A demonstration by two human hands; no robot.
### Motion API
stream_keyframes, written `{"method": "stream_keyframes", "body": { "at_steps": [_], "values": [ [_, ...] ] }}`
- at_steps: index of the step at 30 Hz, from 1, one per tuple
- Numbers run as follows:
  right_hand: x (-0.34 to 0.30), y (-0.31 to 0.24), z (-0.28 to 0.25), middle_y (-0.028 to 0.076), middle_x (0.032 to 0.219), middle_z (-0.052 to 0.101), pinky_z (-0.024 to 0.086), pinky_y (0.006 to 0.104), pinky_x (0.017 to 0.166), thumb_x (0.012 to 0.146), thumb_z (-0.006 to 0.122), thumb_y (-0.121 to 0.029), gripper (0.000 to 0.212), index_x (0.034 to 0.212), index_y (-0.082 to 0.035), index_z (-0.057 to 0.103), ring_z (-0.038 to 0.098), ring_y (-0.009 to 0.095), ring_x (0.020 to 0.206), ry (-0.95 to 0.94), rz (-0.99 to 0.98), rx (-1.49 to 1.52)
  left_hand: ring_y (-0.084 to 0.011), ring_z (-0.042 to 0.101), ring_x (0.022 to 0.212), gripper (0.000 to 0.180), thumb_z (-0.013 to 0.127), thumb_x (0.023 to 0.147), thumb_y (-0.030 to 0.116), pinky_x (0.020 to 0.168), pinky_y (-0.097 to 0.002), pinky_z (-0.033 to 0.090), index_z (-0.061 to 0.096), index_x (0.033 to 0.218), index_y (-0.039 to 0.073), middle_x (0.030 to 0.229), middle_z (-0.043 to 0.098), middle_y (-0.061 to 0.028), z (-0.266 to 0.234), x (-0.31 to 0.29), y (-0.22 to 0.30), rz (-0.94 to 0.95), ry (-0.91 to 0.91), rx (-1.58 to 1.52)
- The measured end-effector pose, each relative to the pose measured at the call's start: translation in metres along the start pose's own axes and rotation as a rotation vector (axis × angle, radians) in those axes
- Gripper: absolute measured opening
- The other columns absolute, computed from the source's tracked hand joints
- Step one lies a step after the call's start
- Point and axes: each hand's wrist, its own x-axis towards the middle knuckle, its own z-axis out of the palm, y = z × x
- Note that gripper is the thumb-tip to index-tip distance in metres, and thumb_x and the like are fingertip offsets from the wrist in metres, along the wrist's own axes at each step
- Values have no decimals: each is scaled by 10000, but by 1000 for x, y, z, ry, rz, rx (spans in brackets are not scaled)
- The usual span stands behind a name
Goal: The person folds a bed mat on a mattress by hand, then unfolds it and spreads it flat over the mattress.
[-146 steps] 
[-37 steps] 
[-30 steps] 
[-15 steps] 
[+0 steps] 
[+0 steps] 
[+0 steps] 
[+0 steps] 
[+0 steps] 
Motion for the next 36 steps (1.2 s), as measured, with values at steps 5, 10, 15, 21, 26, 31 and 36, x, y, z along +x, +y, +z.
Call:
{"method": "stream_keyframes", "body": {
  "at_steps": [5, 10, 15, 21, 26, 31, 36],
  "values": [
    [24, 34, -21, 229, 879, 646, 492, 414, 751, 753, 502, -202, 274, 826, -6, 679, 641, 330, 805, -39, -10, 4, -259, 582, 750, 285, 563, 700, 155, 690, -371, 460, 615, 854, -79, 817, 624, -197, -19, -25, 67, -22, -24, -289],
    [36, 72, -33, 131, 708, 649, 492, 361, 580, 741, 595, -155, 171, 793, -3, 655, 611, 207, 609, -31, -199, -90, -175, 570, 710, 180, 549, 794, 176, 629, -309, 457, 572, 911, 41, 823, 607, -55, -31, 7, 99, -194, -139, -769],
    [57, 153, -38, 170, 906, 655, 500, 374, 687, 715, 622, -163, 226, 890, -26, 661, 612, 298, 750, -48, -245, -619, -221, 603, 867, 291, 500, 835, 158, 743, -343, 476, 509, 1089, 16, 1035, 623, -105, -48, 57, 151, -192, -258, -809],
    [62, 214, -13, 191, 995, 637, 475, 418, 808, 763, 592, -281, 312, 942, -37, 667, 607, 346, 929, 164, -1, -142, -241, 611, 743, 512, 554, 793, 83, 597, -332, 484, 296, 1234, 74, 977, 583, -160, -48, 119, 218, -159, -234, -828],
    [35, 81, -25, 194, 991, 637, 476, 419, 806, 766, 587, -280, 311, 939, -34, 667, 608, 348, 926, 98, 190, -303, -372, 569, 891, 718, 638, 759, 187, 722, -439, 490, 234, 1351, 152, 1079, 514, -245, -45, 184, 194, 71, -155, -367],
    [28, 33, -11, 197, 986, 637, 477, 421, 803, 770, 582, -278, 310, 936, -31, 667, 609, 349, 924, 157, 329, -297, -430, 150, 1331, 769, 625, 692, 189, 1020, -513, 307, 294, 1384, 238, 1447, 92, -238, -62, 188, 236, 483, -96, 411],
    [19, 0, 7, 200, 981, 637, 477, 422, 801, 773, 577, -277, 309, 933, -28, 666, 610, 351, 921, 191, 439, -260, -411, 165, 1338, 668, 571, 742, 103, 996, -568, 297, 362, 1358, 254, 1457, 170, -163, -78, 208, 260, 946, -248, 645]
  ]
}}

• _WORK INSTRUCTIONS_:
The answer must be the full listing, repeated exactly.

• _SOLUTION BELOW_:
A demonstration by two human hands; no robot.
### Motion API
stream_keyframes, written `{"method": "stream_keyframes", "body": { "at_steps": [_], "values": [ [_, ...] ] }}`
- at_steps: index of the step at 30 Hz, from 1, one per tuple
- Numbers run as follows:
  right_hand: x (-0.34 to 0.30), y (-0.31 to 0.24), z (-0.28 to 0.25), middle_y (-0.028 to 0.076), middle_x (0.032 to 0.219), middle_z (-0.052 to 0.101), pinky_z (-0.024 to 0.086), pinky_y (0.006 to 0.104), pinky_x (0.017 to 0.166), thumb_x (0.012 to 0.146), thumb_z (-0.006 to 0.122), thumb_y (-0.121 to 0.029), gripper (0.000 to 0.212), index_x (0.034 to 0.212), index_y (-0.082 to 0.035), index_z (-0.057 to 0.103), ring_z (-0.038 to 0.098), ring_y (-0.009 to 0.095), ring_x (0.020 to 0.206), ry (-0.95 to 0.94), rz (-0.99 to 0.98), rx (-1.49 to 1.52)
  left_hand: ring_y (-0.084 to 0.011), ring_z (-0.042 to 0.101), ring_x (0.022 to 0.212), gripper (0.000 to 0.180), thumb_z (-0.013 to 0.127), thumb_x (0.023 to 0.147), thumb_y (-0.030 to 0.116), pinky_x (0.020 to 0.168), pinky_y (-0.097 to 0.002), pinky_z (-0.033 to 0.090), index_z (-0.061 to 0.096), index_x (0.033 to 0.218), index_y (-0.039 to 0.073), middle_x (0.030 to 0.229), middle_z (-0.043 to 0.098), middle_y (-0.061 to 0.028), z (-0.266 to 0.234), x (-0.31 to 0.29), y (-0.22 to 0.30), rz (-0.94 to 0.95), ry (-0.91 to 0.91), rx (-1.58 to 1.52)
- The measured end-effector pose, each relative to the pose measured at the call's start: translation in metres along the start pose's own axes and rotation as a rotation vector (axis × angle, radians) in those axes
- Gripper: absolute measured opening
- The other columns absolute, computed from the source's tracked hand joints
- Step one lies a step after the call's start
- Point and axes: each hand's wrist, its own x-axis towards the middle knuckle, its own z-axis out of the palm, y = z × x
- Note that gripper is the thumb-tip to index-tip distance in metres, and thumb_x and the like are fingertip offsets from the wrist in metres, along the wrist's own axes at each step
- Values have no decimals: each is scaled by 10000, but by 1000 for x, y, z, ry, rz, rx (spans in brackets are not scaled)
- The usual span stands behind a name
Goal: The person folds a bed mat on a mattress by hand, then unfolds it and spreads it flat over the mattress.
[-146 steps] 
[-37 steps] 
[-30 steps] 
[-15 steps] 
[+0 steps] 
[+0 steps] 
[+0 steps] 
[+0 steps] 
[+0 steps] 
Motion for the next 36 steps (1.2 s), as measured, with values at steps 5, 10, 15, 21, 26, 31 and 36, x, y, z along +x, +y, +z.
Call:
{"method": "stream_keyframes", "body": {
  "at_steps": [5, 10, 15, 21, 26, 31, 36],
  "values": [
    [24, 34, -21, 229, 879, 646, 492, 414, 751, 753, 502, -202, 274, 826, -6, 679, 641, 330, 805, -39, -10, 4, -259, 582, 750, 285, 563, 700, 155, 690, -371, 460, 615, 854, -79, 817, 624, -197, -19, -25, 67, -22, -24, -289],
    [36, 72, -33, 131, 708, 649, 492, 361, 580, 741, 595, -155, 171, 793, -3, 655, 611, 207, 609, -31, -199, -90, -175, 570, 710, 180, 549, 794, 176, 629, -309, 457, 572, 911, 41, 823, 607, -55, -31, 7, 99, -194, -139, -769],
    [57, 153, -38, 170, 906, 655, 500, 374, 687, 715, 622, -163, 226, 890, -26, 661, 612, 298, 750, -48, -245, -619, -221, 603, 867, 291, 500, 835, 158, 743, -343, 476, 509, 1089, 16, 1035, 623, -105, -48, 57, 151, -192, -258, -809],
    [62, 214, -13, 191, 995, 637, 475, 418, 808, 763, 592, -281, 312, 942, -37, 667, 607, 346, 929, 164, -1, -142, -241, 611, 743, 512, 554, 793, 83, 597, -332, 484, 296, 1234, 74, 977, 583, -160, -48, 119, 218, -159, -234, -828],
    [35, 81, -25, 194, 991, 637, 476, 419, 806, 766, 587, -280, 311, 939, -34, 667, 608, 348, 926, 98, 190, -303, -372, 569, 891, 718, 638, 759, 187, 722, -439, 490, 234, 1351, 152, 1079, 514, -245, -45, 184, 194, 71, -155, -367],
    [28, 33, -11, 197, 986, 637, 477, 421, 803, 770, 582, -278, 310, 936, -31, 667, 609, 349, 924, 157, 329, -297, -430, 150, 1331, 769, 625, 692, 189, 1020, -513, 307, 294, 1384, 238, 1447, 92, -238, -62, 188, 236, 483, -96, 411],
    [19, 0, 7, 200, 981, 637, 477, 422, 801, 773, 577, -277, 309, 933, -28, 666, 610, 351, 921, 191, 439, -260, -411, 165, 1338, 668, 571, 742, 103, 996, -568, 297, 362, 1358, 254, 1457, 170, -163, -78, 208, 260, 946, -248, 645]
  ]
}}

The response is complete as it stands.